Wednesday, September 24, 2008

Strange Associations

Earlier on this week, my younger sister, Jane, had cause to rouse a house full of students at around half seven in the morning. I can’t say if she did derive any pleasure from it, but if I were in her position (having a job and living in a house full of students) I’d be pretty hard pressed not to have revelled in the experience.

Either way, the reason Jane felt obliged to wake up everyone in her house was that, over the course of the evening, someone engaged in what might best be described as a “criminal enterprise” had taken it upon themselves to hammer, punch or otherwise perforate a hole in her kitchen wall. This hole is large enough for Jane to confidently peek her head through and glance around her neighbour’s kitchen. This tells us a significant amount more than a simple measure of diameter might – this is not just a sizeable hole, this is a hole big enough to be a source of entertainment. Naturally enough, Ross managed to sleep through the whole night, despite being separated from events forceful enough to smash through a house by just one inter-room wall.

That aside, the point of this blog wasn’t to discuss damage done to their house, nor Ross’s various shortcomings as a human being (manifold though they might be). It’d be wrong to say the whole event seemed unusually familiar to me, but the image I was left with, of plaster, broken into chunks and flecking a smooth surface, did remind me of something. This was despite my never having been in a house that had had walls similarly broken, to my memory at least. Somehow, the image of a broken wall resonated with something somewhere in the leaky archive of my brain, and it took a couple of days for my mind to reclaim it.

I’ve talked before about the fact that myself and my siblings were, in the mother’s absence, raised by a series of (sometimes only in the loosest sense of the word) maternal figures. One of the most accurate embodiments of this was the mother’s sister, who we referred to simply enough as “Waa”, a name introduced to curb the difficulty a child’s tongue has in negotiating the kind of consonant slush that constitutes her Christian name.

We spent some time in Waa’s house, and while there it had occurred to all of us that there were a number of doors in the house that just sort of “led to nowhere”. They didn’t open, and where some of them did, there were bricks instead of rooms. The whole week seems very strange because of it, but for around a week, having things around hat “led to nowhere” seemed not to warrant any explanation. Being a child only slightly more shy than curious, and more than a little fearful of a bearish uncle (and it must be said, an only slightly less bearish aunt), it was easier just not to ask about things. In situations like this, it’s best to have a brother.

When asked about the “mad doors that go to nowhere” Waa was relatively forthcoming. She explained that she’d bought two houses, side by side, with the aim of reclaiming one that had (by means I’ve never fully understood for reasons possibly related to bearishness) been pretty much completely gutted – that is to say, the architectural equivalent of eviscerated. There were still the lines where walls had once been, and I seem to remember various props supporting the whole affair, but this wasn’t a house so much as a kind of dusty, indoor version of outdoors.
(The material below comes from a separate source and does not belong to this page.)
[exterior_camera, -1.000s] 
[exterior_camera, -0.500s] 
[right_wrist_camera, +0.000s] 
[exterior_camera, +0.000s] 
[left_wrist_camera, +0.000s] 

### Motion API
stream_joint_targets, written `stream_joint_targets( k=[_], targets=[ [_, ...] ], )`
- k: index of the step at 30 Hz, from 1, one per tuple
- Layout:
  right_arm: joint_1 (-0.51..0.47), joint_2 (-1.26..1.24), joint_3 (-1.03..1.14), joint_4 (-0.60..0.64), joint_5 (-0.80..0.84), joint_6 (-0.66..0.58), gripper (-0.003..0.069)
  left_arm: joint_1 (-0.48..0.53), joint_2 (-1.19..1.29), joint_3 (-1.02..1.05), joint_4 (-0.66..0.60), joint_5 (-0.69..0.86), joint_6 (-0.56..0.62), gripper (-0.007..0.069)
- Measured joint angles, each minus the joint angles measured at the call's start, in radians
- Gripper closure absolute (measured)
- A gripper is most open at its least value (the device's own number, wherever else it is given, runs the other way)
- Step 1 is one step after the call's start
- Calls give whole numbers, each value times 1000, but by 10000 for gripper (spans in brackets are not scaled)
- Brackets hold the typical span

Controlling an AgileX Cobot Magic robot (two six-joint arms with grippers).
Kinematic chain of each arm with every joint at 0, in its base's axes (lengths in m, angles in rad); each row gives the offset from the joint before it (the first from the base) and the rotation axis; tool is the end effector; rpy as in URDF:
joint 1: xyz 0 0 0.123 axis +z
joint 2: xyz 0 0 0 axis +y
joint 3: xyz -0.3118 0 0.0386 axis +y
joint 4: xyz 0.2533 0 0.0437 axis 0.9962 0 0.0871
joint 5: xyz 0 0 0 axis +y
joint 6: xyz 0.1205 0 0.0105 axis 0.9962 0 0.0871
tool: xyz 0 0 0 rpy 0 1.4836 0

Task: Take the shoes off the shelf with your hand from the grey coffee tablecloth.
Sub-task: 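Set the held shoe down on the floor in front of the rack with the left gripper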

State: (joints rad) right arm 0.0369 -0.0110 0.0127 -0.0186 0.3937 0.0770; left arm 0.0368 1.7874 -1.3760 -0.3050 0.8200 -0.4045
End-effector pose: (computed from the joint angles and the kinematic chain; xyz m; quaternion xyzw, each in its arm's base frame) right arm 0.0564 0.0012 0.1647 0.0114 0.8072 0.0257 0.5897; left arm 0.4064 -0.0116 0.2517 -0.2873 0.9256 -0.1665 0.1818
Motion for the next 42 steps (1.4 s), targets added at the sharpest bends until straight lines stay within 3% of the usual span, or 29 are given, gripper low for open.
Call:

Sure, it had walls, but they weren’t enough to make it an inside, this was just a piece of outside someone had built things around. They’re very different.

Why she felt the need to show us this house from the vantage point of a first floor doorway, one which literally opened out onto nothingness, I’ll probably never be able to figure out. What seemed most jarring about the whole experience to me at the time was that it was the moment I took to come to terms with the difference between indoor doors and outdoor doors. The door that now separated a wayward child from falling to their rubbly possible-death was (even to my maybe-twelve-year-old hands) disturbingly thin.

It seems now, through the miracle of reason, as though we only stayed with Waa for about two weeks, if even that, but in my memory that two weeks stretches out for months, distorted as it is by the lens of childhood and the number of disturbing details crammed into so short a space. There is something decidedly discomforting about seeing a woman tell someone to turn a lamp off in case it causes a fire, something she made seem not only possible, but very likely indeed.

What was then only marginally less disturbing (for the fact that I understood so little of it) was when someone questioned whether or not a lamp could really start a fire, to which the response was, and I remember this quite vividly, “Well- stranger things have happened, but, knock on wood.” A short knock accompanies the statement, followed by very slight furrowing of the brow, “-or in this case… asbestos.” I’ve always liked to think that was a joke, but I’m not sure if that makes it any less menacing, considering the deadpan tone in which it was delivered and the various other potentially life threatening features of the house.

There were other things that happened there that struck me as particularly mad, but I’m getting tired and want to upload this before sleep catches me.

1 comment:

Flash said...

Yet again another very well done blog. Doors to nowhere both scare and fascinate me. It may stem from that magic door in Labyrinth. or maybe Bosco.
Although the one in Labyrinth went to 2 places. The bosco one only went to the zoo.